For each line below that contains the word "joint", return that line.

(Stored data Opens)

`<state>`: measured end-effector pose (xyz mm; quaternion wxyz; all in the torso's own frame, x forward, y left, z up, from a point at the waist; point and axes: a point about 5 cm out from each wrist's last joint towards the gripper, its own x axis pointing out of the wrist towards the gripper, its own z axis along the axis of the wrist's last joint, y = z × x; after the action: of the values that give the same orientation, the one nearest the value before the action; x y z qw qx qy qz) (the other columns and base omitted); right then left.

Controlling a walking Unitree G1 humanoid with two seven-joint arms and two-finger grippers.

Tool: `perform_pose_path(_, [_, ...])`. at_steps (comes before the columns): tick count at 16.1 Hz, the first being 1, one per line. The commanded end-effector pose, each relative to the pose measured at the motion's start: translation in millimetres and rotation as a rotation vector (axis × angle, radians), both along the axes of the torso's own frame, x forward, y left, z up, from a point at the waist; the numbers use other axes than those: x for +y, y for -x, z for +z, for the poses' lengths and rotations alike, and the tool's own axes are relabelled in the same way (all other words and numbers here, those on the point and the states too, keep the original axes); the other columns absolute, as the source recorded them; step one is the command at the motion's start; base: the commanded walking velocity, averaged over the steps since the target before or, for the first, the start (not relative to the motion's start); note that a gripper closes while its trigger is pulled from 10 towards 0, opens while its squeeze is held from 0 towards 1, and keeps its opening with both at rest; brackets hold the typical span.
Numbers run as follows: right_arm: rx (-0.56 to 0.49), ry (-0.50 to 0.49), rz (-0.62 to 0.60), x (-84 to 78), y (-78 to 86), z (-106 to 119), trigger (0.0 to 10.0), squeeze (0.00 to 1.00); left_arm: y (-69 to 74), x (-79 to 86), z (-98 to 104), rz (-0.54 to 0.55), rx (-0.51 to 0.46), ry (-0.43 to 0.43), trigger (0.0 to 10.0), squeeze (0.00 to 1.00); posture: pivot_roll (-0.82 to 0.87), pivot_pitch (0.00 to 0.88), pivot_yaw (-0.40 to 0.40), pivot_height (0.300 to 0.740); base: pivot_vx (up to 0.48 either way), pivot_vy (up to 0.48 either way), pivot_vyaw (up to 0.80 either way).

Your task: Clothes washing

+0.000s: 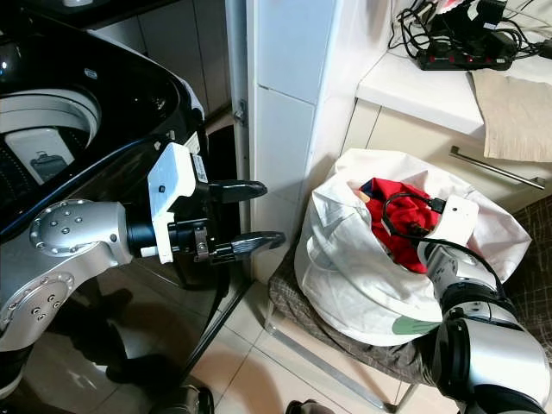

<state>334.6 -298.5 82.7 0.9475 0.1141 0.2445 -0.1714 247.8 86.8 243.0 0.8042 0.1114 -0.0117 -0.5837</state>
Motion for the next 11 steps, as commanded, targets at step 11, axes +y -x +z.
perform_pose_path(11, [-0.05, -0.012, 0.0, -4.3, -5.7, 12.7, 0.0, 0.0, -1.9, 1.4, -2.8, 0.029, 0.0, -0.011, 10.0, 0.0, 0.14, 0.118, -0.047, 0.74, 0.0, 0.0, 0.0])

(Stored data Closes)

**Task answer**
`<state>`: measured end-effector pose (xyz mm; quaternion wxyz; all in the torso's own frame, x forward, y left, z up, from a point at the waist; point and axes: a point about 5 cm out from each wrist's last joint towards the gripper, its own x axis pointing out of the wrist towards the gripper, its own z axis along the axis of the wrist's last joint, y = z × x; after the action: of the values that give the same orientation, the one nearest the value before the action; x y z qw qx qy qz) (the other columns and base omitted); right then left.
Controlling a walking Unitree G1 humanoid with two seven-joint arms and two-finger grippers.

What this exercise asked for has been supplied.